Short fiber reinforced composites: Unbiased full-field evaluation of various homogenization methods in elasticity

Abstract This paper deals with the evaluation of several homogenization methods for short fiber-reinforced composites (SFRC) in isothermal linear elasticity. In order to have an unbiased assessment, only full-field finite element (FE) versions of the methods are developed and studied, no analytical mean-field models are considered. Firstly, the FE homogenization of unidirectional (UD) SFRC is performed using two computational models: representative volume elements (RVE) and unit cells, and comparing their predictions. Secondly, for the homogenization of misaligned SFRC, a model RVE seen as an aggregate of UD pseudo-grains (PG) is homogenized in two steps. In the first step, the effective response of PGs is obtained by FE analysis on UD unit cells. The second step is performed with one of three homogenization schemes: Voigt, Reuss and a FE-based version of the Mori-Tanaka (MT) model.

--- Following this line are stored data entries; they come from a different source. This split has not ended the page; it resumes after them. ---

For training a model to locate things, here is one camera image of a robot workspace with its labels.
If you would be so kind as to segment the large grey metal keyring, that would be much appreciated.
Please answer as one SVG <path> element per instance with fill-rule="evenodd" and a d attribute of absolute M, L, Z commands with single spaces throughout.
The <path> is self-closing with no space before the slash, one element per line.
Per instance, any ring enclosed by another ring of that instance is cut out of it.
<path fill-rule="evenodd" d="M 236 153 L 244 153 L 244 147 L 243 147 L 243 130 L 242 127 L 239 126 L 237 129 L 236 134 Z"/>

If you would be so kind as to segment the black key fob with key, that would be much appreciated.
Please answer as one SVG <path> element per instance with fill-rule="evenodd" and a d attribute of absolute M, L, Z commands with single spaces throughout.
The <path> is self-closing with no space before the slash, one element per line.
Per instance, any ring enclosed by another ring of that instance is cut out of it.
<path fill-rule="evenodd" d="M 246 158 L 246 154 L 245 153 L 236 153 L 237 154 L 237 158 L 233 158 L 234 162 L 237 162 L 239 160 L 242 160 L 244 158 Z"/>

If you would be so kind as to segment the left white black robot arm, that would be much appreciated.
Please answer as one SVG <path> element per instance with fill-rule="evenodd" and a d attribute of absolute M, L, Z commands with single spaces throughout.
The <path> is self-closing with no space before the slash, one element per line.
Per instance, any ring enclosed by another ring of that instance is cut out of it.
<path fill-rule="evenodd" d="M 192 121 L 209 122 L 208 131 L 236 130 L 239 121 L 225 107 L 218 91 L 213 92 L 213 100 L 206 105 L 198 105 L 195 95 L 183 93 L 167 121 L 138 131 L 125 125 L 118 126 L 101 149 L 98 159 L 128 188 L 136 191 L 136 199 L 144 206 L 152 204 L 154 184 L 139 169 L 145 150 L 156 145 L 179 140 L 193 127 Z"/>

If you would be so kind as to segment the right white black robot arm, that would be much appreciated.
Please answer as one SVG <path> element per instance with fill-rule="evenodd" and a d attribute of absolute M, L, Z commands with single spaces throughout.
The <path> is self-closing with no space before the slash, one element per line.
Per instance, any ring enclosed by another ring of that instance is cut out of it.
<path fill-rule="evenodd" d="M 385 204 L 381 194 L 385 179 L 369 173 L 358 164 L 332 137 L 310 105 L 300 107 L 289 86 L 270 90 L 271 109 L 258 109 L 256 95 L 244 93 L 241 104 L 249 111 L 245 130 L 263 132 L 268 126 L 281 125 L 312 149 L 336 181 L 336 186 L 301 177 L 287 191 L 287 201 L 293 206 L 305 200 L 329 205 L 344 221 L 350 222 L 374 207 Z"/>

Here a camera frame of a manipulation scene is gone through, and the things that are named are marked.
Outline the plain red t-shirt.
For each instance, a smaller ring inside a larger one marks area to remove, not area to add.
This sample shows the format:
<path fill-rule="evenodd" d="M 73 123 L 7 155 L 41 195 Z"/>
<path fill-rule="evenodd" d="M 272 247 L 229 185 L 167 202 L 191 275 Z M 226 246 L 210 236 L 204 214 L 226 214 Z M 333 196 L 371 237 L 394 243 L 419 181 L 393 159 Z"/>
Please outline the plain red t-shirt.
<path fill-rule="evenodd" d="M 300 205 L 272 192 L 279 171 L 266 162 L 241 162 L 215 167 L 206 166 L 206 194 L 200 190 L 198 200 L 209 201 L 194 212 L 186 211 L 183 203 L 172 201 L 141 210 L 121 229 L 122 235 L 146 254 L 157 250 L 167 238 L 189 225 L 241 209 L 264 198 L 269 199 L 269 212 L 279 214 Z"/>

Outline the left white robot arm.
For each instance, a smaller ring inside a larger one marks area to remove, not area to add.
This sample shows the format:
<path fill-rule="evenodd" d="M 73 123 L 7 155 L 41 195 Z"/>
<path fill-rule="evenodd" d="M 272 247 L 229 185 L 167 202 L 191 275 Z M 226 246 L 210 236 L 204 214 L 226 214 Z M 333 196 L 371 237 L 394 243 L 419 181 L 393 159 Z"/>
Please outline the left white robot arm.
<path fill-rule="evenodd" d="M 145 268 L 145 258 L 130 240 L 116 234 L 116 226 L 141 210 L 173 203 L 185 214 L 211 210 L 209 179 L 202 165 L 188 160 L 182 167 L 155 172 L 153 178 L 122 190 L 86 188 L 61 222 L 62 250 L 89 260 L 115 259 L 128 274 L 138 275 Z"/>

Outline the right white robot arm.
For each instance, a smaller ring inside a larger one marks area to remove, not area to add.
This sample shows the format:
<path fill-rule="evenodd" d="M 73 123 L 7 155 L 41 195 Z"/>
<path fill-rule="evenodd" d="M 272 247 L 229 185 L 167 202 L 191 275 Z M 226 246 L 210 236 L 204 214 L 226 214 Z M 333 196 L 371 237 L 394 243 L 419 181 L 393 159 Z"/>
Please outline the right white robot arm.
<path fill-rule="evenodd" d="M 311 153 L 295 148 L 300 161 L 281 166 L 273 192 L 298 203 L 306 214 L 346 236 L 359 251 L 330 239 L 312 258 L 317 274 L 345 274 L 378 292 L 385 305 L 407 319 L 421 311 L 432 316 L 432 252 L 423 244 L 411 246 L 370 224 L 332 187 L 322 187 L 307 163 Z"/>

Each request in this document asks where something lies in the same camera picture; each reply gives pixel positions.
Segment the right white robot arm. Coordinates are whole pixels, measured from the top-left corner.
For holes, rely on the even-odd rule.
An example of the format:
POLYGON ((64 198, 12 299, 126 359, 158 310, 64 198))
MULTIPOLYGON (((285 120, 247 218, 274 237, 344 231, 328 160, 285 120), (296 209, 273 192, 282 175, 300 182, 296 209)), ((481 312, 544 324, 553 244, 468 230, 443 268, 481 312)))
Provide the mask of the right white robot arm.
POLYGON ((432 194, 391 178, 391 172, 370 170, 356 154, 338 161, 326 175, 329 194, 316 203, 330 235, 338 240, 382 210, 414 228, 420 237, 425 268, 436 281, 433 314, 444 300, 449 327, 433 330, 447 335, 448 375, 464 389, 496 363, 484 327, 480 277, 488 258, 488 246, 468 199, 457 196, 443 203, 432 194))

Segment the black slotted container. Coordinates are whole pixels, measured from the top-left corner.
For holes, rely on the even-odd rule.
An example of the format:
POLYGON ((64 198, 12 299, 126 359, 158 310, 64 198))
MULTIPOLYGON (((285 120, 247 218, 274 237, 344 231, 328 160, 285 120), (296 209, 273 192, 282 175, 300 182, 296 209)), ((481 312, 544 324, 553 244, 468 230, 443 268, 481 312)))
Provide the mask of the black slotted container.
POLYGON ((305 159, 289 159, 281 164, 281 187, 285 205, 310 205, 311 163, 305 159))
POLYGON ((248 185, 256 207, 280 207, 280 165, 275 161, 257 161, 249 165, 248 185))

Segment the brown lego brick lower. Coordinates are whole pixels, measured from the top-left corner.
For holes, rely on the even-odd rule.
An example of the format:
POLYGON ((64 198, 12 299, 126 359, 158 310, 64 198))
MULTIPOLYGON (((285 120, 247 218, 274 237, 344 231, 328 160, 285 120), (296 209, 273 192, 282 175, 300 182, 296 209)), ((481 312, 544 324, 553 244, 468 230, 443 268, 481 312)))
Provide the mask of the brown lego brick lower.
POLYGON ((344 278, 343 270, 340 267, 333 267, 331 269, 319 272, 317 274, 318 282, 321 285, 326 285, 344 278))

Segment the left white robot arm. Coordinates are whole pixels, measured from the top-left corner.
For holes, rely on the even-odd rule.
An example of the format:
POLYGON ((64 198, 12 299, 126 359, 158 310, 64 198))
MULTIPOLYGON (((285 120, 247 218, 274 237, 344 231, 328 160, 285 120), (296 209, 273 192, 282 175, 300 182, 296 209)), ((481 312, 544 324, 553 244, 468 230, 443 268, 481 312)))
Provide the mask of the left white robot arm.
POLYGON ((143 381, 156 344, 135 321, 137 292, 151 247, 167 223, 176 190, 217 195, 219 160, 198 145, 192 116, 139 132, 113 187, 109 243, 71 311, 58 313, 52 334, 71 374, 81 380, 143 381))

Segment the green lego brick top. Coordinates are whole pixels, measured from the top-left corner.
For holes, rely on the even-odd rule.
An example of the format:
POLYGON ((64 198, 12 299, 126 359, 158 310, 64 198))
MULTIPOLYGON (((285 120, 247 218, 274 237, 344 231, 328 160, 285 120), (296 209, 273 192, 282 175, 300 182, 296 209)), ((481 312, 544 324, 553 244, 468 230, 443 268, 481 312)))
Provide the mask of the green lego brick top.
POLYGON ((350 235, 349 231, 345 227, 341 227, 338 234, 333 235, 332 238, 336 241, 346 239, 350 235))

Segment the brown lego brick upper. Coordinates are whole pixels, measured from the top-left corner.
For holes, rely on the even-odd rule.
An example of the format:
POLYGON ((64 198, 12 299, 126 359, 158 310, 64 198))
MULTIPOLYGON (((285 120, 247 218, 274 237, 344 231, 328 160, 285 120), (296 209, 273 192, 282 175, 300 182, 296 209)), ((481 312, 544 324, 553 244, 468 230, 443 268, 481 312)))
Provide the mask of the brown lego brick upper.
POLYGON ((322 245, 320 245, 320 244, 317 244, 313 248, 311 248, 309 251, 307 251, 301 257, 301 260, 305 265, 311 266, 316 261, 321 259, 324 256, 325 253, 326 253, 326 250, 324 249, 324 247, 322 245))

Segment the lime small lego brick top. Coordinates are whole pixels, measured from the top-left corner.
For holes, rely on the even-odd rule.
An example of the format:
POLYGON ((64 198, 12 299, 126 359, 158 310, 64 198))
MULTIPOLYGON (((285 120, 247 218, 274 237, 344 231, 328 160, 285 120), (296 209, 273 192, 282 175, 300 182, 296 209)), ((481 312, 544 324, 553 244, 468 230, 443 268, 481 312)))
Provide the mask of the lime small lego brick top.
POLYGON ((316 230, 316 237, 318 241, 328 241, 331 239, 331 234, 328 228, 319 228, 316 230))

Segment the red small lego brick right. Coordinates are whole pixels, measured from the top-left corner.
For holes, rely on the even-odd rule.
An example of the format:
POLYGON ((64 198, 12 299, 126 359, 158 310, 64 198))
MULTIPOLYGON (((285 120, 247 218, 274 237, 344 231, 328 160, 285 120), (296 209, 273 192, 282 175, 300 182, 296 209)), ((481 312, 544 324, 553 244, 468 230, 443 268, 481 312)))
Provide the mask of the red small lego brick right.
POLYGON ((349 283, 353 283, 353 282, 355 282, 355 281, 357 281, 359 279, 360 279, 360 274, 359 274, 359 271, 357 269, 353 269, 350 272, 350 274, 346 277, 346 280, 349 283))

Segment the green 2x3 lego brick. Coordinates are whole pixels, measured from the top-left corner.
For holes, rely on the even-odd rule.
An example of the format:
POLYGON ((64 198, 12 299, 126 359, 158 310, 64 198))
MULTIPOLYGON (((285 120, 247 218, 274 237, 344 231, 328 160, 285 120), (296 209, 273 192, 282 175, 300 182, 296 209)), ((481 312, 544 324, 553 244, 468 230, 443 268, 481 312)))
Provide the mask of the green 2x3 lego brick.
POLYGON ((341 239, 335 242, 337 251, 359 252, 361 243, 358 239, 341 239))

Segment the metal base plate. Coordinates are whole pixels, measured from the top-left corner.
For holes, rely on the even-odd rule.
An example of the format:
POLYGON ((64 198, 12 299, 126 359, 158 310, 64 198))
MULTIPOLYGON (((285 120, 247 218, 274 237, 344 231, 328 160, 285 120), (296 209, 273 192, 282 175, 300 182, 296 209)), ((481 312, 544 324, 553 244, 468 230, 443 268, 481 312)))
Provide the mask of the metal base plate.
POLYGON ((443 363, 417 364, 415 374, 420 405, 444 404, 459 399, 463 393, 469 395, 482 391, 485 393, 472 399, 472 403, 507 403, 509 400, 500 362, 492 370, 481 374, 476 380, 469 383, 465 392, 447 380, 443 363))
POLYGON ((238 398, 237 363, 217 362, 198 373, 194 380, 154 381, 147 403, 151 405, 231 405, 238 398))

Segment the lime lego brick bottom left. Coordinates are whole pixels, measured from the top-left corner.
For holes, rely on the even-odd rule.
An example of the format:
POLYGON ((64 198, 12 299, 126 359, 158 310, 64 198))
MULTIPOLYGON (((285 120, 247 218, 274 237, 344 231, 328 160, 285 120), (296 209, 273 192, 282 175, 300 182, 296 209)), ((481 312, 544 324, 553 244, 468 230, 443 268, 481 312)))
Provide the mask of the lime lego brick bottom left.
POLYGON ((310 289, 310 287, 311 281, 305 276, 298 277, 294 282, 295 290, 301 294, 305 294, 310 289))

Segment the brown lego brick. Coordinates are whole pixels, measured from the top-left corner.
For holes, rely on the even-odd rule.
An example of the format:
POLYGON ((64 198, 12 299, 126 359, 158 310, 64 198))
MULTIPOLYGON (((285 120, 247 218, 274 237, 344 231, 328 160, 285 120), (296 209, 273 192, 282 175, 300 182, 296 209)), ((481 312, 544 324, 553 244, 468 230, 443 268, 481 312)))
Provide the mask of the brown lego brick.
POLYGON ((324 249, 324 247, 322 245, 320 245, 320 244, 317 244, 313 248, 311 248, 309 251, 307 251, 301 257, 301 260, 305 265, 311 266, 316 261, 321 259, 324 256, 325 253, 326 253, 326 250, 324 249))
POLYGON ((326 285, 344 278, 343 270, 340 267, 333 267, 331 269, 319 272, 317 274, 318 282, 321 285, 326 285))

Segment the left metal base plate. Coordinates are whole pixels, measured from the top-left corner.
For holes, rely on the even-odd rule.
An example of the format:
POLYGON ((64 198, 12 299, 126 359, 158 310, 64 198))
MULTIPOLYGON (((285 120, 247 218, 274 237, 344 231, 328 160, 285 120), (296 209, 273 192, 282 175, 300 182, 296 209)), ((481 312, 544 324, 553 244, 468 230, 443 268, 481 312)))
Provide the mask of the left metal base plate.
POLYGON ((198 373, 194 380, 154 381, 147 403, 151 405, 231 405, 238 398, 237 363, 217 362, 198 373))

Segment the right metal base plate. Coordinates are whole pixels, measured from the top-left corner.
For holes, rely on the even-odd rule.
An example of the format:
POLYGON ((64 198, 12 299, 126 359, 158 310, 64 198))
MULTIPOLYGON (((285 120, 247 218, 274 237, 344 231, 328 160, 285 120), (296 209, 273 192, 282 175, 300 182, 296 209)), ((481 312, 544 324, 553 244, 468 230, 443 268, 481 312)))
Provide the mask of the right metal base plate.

The latter is equivalent to a direct MT homogenization of the RVE. The actual SFRC microstructure is 3D, but because of limited computer resources, the current article is restricted to 2D analyses, which nevertheless provide some guidance. A parametric study is conducted using several fiber volume fractions and orientation tensor components. Both the effective properties of RVEs and the mean strains inside individual fibers are assessed against reference results obtained by direct FE homogenization of the actual RVEs.